■ Work instructions ■
Check every line below for the word "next" and give only the number of lines where it appears.

■ Input material ■
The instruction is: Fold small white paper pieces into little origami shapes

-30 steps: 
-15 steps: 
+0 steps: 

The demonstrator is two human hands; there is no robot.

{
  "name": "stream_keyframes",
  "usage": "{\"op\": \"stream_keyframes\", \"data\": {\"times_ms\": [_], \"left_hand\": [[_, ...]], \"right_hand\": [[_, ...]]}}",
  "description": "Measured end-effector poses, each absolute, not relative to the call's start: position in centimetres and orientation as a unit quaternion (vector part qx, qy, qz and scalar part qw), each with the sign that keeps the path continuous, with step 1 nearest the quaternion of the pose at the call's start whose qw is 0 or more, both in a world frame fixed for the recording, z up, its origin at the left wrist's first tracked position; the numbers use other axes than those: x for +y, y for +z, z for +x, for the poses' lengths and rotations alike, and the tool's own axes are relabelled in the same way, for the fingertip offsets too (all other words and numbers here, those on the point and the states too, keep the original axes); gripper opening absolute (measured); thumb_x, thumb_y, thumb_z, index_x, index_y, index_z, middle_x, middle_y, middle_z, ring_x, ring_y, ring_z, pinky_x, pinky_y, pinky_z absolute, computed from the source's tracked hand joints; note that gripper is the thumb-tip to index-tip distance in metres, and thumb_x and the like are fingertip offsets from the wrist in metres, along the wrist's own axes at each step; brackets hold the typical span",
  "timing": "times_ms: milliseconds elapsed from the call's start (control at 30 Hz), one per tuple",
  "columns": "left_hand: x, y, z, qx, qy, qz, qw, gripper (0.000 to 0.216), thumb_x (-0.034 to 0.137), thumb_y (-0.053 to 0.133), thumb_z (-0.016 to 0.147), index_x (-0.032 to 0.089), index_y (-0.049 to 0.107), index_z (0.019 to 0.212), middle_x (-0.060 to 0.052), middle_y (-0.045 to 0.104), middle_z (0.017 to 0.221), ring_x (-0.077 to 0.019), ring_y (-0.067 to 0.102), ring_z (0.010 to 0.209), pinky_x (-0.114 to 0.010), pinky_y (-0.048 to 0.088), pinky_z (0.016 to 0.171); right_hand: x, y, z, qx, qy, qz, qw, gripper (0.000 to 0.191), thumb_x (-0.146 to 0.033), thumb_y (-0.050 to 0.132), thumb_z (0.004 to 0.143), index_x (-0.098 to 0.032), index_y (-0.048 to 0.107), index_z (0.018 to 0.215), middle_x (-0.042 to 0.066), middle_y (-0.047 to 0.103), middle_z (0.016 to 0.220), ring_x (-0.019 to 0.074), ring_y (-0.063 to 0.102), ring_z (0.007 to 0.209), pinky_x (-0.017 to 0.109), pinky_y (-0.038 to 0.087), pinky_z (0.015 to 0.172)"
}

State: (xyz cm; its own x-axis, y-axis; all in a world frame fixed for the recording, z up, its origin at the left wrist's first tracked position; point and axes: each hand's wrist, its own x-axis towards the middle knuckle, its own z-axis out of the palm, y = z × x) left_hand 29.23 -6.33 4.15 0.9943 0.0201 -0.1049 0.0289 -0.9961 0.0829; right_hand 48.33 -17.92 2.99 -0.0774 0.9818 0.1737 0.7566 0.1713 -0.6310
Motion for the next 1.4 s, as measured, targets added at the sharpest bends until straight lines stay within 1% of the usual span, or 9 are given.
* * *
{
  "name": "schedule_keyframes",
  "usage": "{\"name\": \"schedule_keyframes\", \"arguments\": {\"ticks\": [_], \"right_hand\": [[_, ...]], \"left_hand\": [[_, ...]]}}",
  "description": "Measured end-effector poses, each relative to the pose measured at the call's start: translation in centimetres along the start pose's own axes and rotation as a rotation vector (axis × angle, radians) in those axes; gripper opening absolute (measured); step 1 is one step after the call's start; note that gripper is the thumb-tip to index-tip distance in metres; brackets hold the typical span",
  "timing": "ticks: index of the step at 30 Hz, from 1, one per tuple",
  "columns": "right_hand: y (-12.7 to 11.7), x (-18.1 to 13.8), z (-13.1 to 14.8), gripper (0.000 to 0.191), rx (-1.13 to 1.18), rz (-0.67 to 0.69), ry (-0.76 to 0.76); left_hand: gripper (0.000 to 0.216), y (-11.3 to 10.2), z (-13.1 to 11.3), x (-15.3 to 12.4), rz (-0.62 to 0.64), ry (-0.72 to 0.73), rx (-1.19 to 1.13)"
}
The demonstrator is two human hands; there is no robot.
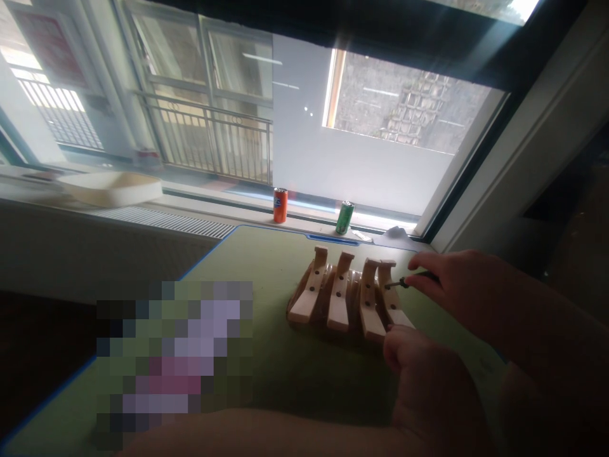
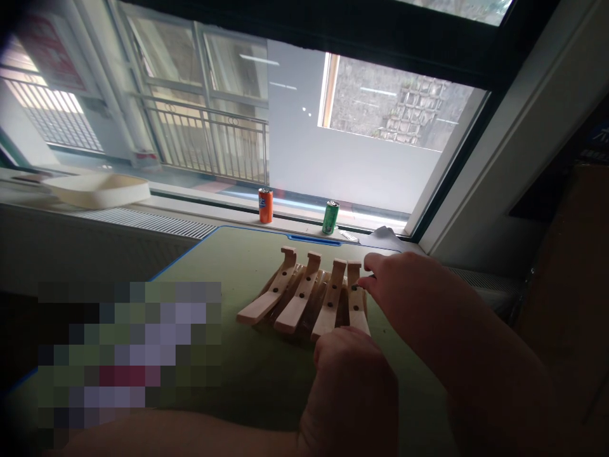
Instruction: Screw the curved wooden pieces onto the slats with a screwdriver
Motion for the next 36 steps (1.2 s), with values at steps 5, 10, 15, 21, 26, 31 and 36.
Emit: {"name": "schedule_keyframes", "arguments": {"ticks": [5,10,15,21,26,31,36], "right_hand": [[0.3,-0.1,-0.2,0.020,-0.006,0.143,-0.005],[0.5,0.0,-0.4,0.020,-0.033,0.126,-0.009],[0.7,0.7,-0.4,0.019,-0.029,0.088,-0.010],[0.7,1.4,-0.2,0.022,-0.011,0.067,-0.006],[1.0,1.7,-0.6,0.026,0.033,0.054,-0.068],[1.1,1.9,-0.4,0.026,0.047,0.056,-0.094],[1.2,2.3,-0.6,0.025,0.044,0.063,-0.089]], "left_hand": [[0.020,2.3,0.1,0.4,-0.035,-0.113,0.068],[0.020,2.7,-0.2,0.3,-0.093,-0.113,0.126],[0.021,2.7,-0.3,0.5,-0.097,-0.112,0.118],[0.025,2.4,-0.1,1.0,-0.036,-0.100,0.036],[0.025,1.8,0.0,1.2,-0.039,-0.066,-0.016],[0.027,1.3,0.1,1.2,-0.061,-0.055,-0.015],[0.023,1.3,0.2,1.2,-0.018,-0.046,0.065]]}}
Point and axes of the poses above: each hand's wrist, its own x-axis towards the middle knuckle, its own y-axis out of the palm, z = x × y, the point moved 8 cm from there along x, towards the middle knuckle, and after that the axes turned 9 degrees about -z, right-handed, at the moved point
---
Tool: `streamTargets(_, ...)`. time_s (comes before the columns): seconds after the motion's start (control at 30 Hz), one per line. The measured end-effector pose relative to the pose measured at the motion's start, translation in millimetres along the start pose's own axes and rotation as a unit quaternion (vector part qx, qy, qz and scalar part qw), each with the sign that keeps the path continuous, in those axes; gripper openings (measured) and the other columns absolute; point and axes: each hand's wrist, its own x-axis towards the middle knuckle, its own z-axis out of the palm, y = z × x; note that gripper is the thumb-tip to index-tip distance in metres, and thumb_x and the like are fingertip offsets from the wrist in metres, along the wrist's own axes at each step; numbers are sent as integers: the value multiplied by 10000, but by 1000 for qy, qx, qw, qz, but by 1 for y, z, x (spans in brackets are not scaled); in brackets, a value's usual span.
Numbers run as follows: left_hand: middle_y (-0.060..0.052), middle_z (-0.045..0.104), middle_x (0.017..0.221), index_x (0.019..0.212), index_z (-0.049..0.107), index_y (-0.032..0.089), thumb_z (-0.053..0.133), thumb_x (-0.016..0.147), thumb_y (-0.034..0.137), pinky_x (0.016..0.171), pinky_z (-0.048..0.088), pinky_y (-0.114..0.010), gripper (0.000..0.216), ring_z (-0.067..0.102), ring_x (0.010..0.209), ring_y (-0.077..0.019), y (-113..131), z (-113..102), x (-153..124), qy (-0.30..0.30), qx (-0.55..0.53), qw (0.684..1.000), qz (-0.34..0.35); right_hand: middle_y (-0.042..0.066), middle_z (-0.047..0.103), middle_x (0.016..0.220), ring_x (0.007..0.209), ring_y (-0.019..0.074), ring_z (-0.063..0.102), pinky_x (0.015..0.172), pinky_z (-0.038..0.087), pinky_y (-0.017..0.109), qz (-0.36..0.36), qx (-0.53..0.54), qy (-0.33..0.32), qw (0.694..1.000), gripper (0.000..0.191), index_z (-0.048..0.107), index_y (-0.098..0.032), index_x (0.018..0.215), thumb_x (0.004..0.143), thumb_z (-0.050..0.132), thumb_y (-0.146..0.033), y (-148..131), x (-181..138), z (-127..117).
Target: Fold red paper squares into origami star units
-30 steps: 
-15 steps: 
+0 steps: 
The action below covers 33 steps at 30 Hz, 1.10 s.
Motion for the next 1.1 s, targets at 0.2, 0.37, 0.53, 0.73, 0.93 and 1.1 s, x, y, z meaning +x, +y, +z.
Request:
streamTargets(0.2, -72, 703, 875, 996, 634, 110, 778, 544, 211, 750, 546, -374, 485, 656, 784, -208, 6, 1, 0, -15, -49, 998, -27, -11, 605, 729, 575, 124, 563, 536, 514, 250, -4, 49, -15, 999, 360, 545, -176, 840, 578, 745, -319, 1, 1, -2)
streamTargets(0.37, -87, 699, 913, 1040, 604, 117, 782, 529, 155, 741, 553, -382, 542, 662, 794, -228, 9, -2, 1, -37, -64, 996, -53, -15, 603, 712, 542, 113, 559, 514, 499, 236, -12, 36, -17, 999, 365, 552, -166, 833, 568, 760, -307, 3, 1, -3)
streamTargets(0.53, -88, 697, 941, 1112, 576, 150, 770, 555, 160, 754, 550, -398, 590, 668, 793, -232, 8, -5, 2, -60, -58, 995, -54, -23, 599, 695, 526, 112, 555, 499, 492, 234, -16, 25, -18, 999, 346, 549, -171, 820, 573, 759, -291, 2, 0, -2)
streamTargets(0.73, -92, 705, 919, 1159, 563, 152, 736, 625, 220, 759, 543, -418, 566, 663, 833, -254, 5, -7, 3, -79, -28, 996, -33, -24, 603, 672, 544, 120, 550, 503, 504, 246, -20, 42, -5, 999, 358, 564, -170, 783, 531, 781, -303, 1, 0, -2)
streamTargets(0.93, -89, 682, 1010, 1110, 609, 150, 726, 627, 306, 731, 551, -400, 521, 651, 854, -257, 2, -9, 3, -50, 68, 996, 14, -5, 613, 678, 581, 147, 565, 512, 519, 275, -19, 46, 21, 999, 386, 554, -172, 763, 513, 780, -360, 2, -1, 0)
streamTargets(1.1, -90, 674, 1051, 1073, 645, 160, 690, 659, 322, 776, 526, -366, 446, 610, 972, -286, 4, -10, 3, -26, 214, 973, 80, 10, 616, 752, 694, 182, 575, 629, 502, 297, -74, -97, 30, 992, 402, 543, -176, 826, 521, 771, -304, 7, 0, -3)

■ Answer section ■
3